Before the decision in CIGNA v. Amara, the governing documents would have controlled and the case would be at an end, which the Moyle appeals court specifically acknowledged. However, courts can now look beyond the formal documents and arrive at equitable solutions based on the circumstances. Here, the court noted that the plan sponsor failed to communicate material information about how past service would be computed. The case was sent back for additional fact finding and application of the equitable remedies of reformation and surcharge.
- Final DOL Rule to Facilitate State-Level IRAs—As directed by President Obama, the U.S. Department of Labor (DOL) has issued regulations to facilitate state-level adoption of individual retirement accounts (IRAs) primarily by clarifying that ERISA does not preempt applicable state laws.

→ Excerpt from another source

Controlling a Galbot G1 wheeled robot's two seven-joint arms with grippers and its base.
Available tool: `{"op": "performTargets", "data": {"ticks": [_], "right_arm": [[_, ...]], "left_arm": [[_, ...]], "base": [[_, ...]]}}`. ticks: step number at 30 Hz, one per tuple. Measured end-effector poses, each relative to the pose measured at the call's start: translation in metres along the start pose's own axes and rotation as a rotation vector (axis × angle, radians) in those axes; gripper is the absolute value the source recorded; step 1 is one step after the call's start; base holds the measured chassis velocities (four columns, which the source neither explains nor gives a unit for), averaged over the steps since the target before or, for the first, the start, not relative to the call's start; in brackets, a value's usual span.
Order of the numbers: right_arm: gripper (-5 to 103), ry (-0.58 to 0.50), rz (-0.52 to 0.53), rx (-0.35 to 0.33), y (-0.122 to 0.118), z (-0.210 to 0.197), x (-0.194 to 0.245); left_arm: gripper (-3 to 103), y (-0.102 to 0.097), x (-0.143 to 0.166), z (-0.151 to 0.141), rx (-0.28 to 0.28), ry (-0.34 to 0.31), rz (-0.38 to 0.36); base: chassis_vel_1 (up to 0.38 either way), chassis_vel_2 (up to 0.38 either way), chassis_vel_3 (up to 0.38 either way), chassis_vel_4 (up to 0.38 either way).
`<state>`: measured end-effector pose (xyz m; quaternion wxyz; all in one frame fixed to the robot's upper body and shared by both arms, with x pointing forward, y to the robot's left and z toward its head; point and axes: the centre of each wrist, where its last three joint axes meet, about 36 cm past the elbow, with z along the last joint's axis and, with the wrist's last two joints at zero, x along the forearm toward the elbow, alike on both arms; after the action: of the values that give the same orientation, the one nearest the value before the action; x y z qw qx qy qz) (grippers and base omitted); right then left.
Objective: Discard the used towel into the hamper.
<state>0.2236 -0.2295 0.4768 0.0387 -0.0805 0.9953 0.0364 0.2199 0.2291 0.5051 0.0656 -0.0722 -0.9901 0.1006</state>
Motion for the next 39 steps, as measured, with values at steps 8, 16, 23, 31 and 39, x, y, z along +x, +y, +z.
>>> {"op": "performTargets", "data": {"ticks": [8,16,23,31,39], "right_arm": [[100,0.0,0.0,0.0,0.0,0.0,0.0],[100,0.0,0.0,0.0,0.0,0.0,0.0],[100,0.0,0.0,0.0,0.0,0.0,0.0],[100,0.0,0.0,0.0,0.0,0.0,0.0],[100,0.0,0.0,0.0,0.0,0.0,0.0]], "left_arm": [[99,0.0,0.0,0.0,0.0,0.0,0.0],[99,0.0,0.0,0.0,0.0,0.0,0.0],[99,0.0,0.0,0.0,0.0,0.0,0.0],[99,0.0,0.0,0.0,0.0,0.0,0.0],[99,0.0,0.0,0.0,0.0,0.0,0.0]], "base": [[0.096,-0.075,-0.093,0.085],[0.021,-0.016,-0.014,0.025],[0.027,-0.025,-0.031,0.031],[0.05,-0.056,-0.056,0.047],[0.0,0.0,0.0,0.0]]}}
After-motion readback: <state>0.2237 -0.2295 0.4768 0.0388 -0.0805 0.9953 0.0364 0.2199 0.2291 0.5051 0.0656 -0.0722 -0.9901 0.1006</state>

So far, these programs take the following forms:
- Automatic enrollment IRAs that are mandatory for employers with a minimum number of employees and no other retirement plan
- State-run multiple-employer plans (MEPs)
- State-established IRA marketplaces
One aspect of the final regulation that has drawn attention is permitting state automatic-enrollment programs to restrict employee withdrawals.
- Updated Form 5500 Coming—Form 5500, which is filed annually by employee benefit plans with more than 100 participants, is developed and used by the three federal agencies responsible that regulate these programs: the DOL, Internal Revenue Service, and Pension Benefit Guaranty Corporation. The form was last updated in 2009. The new form will be required for plan years ending in 2019 (filed in 2020). Announcement of changes came from the DOL and identifies four objectives with respect to retirement plans:
- modernize financial reporting,
- enhance data mining from form data,
- improve service provider information, and
- enhance compliance with ERISA and the Internal Revenue Code.
Practically, the changes will result in significant information about plans being available for screening by these agencies and will enable them to more effectively evaluate plan metrics to identify audit candidates.
The updated form also seeks more detailed information on issues that have been or we expect to become audit and enforcement focuses. For example, additional information on self-directed brokerage account assets is required, as well as whether fees are paid from plan assets and, if so, whether they are assessed on a per capita basis or pro rata based on account balance.